La crisis económica, grave en sí misma, está siendo el trasfondo amargo de un desprestigio sin precedentes de la clase política, que además de manifestarse incapaz de gestionar adecuadamente la recesión –y de anteponer el interés general al de partido–, está siendo protagonista de un estallido brutal de episodios de corrupción que alcanza a todos los partidos. La contaminación es tan intensa que, con cierta lógica, la opinión pública empieza a pensar que esta degradación es estructural y sistemática, por lo que sería el propio régimen el que estaría irreversiblemente corrompido.

La generalización de la deshonestidad no sería justa. Ni es legítimo afirmar que todos los políticos son iguales ya que, sin duda alguna, la mayoría de los servidores públicos es honrada. Pero, sutilezas aparte, lo cierto es que la opinión pública ha perdido la paciencia con su clase política. Ayer mismo se publicaba que los 400 empresarios que han asistido al último congreso del Instituto de la Empresa Familiar, que representan el 16% del PIB español, han calificado a los políticos con 1,8 puntos sobre 9, la puntuación más baja de toda la historia de esta organización. Las sucesivas encuestas que se publican están asimismo registrando mínimos alarmantes en la confianza que suscitan los políticos. La decepción es evidente, hasta el extremo de que el debate social más frecuente ya no versa, como antaño, sobre las simpatías políticas sino sobre cómo resolver esta situación de impotencia en que la oposición genera incluso menos confianza e ilusión que el desgastado gobierno.

Pero no debemos engañarnos: esa decepción, que antes o después derivará en una seria desafección hacia el sistema, no proviene solo, ni fundamentalmente, de la grave crisis ni de la sobreabundancia de los episodios de corrupción sino de la manera cómo la clase política responde a estas gravísimas cuestiones.

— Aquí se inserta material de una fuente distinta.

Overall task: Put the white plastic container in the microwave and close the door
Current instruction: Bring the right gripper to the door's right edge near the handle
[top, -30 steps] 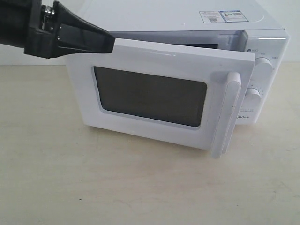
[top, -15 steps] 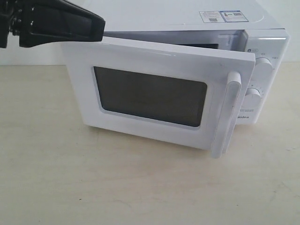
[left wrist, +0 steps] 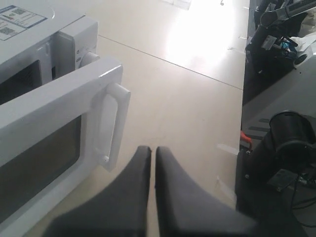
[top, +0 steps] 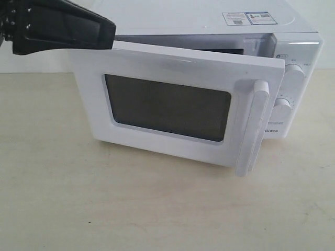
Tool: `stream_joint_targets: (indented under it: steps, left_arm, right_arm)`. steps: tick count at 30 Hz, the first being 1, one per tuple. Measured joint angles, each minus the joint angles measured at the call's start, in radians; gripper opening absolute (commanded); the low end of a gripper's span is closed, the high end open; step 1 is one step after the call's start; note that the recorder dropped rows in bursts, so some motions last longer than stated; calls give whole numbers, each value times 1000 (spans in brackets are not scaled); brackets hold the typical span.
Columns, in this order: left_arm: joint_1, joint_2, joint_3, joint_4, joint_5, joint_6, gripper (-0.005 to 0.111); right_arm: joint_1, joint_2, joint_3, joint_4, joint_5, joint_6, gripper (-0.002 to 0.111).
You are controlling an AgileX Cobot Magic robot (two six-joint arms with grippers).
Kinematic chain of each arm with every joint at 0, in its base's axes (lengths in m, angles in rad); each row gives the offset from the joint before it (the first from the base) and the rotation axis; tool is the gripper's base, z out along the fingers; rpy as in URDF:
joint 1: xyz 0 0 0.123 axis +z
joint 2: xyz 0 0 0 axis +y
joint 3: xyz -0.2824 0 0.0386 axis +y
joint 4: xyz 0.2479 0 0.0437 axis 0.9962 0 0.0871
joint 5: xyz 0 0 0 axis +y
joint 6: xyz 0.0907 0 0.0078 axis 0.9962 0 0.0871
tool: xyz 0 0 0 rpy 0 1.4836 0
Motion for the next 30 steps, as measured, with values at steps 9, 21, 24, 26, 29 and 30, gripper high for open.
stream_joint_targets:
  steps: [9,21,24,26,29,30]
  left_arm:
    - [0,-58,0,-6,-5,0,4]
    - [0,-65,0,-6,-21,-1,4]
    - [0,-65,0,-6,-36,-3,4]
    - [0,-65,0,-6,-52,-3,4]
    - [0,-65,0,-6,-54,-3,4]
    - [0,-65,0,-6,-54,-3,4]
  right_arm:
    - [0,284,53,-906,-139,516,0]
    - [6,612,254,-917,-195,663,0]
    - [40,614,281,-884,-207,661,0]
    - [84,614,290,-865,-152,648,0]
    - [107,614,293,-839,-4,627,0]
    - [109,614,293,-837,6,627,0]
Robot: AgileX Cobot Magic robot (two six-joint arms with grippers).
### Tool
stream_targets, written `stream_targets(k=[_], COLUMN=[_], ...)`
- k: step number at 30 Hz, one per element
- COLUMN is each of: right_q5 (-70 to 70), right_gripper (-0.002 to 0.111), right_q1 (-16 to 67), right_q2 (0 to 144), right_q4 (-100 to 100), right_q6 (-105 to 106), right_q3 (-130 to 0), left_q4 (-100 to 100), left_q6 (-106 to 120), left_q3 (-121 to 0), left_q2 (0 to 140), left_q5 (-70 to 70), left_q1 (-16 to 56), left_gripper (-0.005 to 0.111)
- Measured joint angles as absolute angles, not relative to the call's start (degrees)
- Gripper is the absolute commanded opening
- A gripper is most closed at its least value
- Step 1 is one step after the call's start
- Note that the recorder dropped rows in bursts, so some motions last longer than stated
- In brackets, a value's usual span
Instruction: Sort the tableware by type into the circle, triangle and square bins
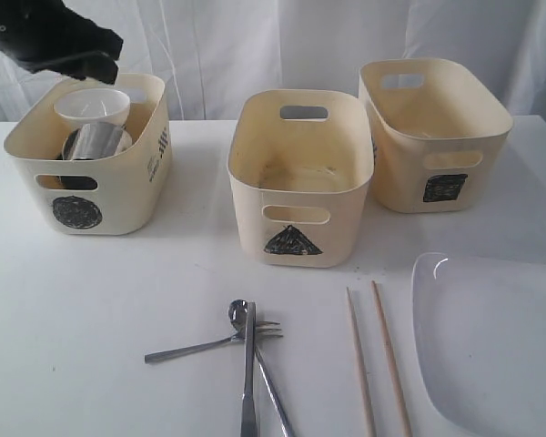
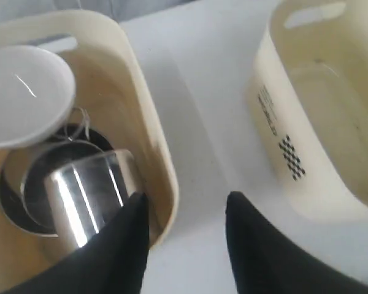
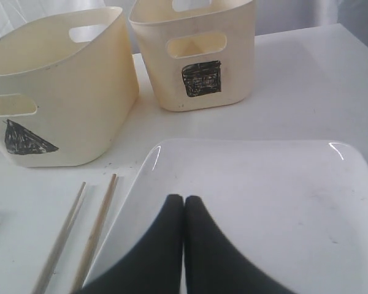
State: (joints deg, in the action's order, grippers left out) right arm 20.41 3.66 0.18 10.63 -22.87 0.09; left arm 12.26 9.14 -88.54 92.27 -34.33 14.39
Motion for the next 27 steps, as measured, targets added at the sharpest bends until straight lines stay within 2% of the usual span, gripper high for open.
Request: stream_targets(k=[9, 16, 20, 27], right_q5=[20.4, 20.4, 20.4, 20.4], right_gripper=[0.000, 0.000, 0.000, 0.000], right_q1=[3.7, 3.7, 3.7, 3.7], right_q2=[0.2, 0.2, 0.2, 0.2], right_q4=[10.6, 10.6, 10.6, 10.6], right_q6=[-22.9, -22.9, -22.9, -22.9], right_q3=[0.1, 0.1, 0.1, 0.1], left_q4=[13.2, 14.1, 14.5, 15.0], left_q6=[9.1, 9.1, 9.8, 18.5], left_q3=[-67.6, -55.0, -50.2, -49.1], left_q2=[78.6, 74.5, 74.5, 76.5], left_q5=[-34.3, -33.0, -29.6, -25.2], left_q1=[20.6, 25.5, 28.9, 34.1], left_gripper=[0.045, 0.045, 0.045, 0.045])
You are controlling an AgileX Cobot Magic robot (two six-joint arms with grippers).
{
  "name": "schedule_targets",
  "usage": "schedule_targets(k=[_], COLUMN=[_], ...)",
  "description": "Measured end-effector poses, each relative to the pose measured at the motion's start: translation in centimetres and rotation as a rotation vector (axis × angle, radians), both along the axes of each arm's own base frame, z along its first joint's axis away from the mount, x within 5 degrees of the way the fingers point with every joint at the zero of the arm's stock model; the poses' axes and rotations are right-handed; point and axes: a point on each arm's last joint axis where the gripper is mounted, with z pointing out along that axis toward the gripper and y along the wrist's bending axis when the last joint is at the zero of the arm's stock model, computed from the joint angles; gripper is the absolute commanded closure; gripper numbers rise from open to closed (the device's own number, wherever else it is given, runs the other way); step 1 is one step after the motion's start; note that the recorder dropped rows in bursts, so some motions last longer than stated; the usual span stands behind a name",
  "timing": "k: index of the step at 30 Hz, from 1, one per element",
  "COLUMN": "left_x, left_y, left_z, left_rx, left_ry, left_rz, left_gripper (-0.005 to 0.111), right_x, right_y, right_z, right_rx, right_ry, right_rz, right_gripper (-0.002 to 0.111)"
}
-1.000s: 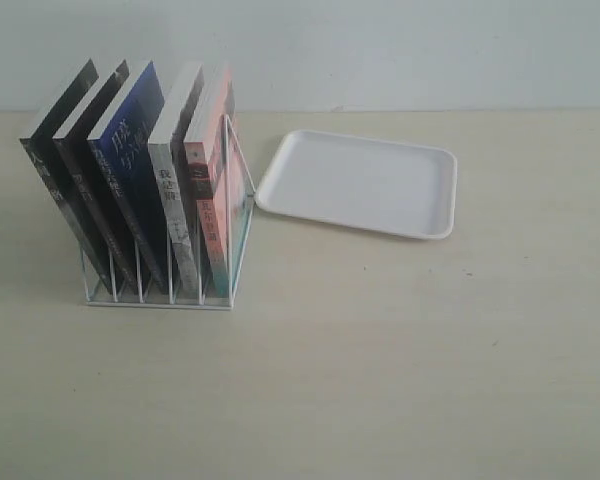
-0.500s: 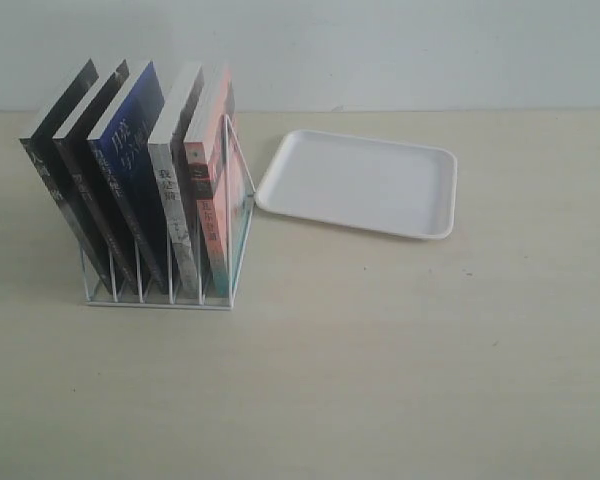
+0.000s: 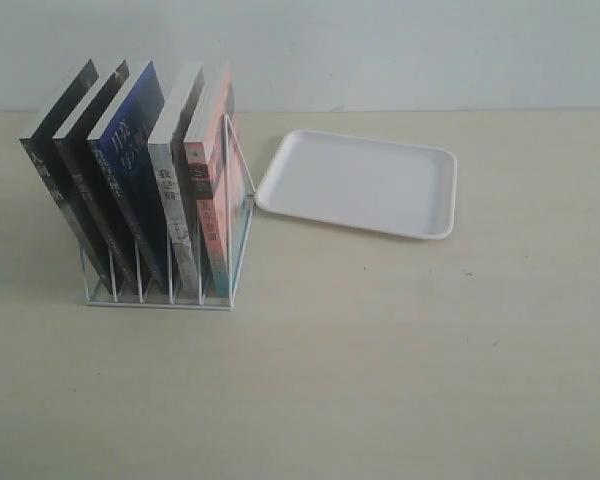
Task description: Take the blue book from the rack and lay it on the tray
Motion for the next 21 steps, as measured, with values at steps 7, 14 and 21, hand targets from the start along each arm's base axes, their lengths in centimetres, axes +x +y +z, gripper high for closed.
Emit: schedule_targets(k=[7, 14, 21], left_x=[0.0, 0.0, 0.0], left_y=[0.0, 0.0, 0.0], left_z=[0.0, 0.0, 0.0], left_rx=[0.0, 0.0, 0.0], left_ry=[0.0, 0.0, 0.0], left_rz=[0.0, 0.0, 0.0], left_gripper=[0.101, 0.101, 0.101], right_x=[0.0, 0.1, 0.3], right_y=[0.0, 0.0, 0.0], right_z=[0.0, 0.2, 1.5], right_rx=[0.0, 0.003, 0.02], right_ry=[0.0, -0.027, -0.171], right_rz=[0.0, 0.0, -0.002], right_gripper=[0.108, 0.108, 0.108])
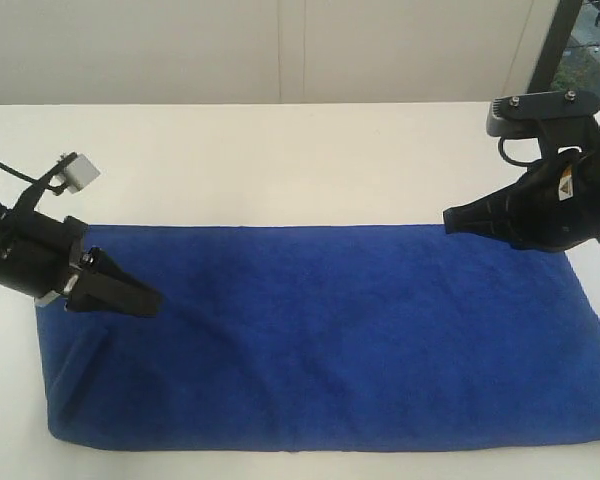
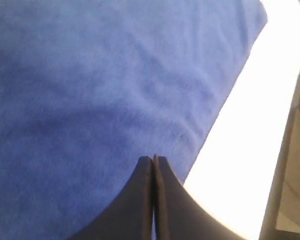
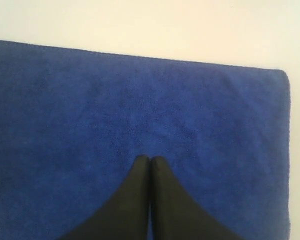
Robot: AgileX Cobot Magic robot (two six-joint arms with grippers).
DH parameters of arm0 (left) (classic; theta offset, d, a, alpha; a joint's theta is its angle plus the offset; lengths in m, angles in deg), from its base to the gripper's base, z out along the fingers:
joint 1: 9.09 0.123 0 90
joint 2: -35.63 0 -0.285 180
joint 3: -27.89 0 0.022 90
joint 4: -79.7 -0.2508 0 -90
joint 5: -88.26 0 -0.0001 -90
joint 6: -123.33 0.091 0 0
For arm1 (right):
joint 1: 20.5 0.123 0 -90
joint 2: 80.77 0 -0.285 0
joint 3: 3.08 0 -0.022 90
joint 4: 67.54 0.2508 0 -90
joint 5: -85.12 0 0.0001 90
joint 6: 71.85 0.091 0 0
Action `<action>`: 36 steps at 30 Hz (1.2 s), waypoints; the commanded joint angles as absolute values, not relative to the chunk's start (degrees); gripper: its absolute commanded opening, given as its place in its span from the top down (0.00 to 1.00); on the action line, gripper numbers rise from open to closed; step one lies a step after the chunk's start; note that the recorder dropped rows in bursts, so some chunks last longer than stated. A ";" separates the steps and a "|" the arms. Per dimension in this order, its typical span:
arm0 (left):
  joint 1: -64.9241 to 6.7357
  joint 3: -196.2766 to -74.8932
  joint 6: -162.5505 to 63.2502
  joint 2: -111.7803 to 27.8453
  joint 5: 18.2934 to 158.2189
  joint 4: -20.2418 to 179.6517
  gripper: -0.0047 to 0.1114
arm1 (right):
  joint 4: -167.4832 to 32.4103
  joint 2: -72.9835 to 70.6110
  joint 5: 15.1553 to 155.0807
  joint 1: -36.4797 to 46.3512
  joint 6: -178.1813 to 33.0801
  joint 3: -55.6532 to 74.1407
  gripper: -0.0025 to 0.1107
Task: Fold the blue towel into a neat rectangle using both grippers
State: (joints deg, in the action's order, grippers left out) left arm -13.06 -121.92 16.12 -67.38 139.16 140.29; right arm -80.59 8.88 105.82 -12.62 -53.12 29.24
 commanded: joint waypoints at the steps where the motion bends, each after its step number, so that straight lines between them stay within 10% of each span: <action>1: -13.23 -123.75 18.56 -67.44 140.58 141.42 0.96 | -80.84 8.86 105.31 -12.95 -53.80 29.48 0.98; 36: -18.66 -121.68 -24.38 -68.48 116.22 103.50 0.96 | -80.84 8.86 105.31 -12.95 -53.80 29.48 0.98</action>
State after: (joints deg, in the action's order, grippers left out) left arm -16.82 -122.12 -24.44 -67.92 115.16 103.03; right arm -80.49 8.88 105.82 -12.62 -53.12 29.24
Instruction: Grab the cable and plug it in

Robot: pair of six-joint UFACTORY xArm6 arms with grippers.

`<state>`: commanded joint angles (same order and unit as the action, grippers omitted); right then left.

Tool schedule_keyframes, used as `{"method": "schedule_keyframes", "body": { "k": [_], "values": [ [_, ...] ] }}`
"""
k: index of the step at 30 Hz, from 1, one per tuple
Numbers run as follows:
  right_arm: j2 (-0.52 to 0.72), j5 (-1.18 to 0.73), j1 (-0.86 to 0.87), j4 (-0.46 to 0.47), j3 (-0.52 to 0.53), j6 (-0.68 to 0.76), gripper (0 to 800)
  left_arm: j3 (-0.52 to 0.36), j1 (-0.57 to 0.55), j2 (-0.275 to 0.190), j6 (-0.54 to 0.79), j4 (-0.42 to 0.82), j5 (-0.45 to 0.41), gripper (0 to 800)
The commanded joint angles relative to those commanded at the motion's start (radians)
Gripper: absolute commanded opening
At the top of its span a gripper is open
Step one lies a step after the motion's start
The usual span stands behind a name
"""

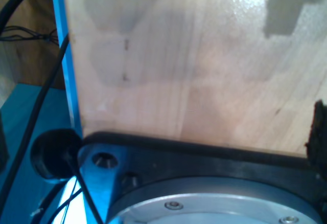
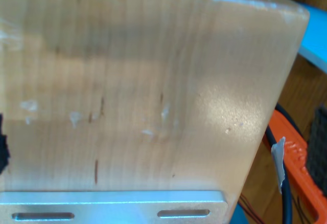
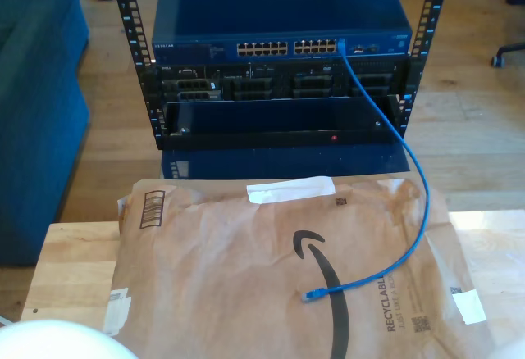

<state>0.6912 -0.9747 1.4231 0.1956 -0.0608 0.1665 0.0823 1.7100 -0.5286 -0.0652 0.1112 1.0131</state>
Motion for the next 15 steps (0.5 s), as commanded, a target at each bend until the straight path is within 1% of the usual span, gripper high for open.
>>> {"method": "schedule_keyframes", "body": {
  "k": [3,6,15],
  "values": [
    [-0.029,0.072,-0.002,-0.002,0.032,0.003,799,0.0,0.0,0.0,0.0,0.0,0.0,798],
    [-0.031,0.14,-0.002,-0.002,0.06,0.003,799,0.0,0.0,0.0,-0.002,-0.002,0.0,798],
    [-0.029,0.141,-0.003,0.0,0.063,0.003,799,0.002,0.0,0.0,0.0,-0.002,0.0,798]
  ]
}}
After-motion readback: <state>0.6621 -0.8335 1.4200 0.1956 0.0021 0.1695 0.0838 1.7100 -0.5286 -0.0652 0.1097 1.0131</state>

Algún ejemplo ilustrará lo que quiere decirse: lo grave del "caso Gürtel" no es tanto la constatación de unos delitos como la reacción tibia, displicente, premiosa de quienes deberían reaccionar con gran energía y, sin embargo, tan sólo muestran preocupación por la solidez de su propia instalación personal. Igualmente, lo más desconcertante de la crisis financiera no es la dificultad que experimenta la sociedad por la escasez del crédito sino la evidencia de que lo único que interesa a los políticos es el control de Caja Madrid (y de las demás Cajas, obviamente) para respaldar el propio lucimiento y favorecer –se supone– a los amigos. Asimismo, existe conciencia generalizada de que algunos aspectos de la ley electoral –las listas cerradas– y de los reglamentos de las Cámaras deterioran el modelo democrático, pero es mayor el afán de acumular poder que la obligación de intentar el perfeccionamiento normativo…

Por decirlo más claro, la ciudadanía cree, con Montesquieu, que "no son sólo los crímenes los que destruyen la virtud, sino también las negligencias, las faltas, una cierta tibieza en el amor de la patria, los ejemplos peligrosos, las simientes de corrupción; aquello que no vulnera las leyes, pero las elude; lo que no las destruye, pero las debilita".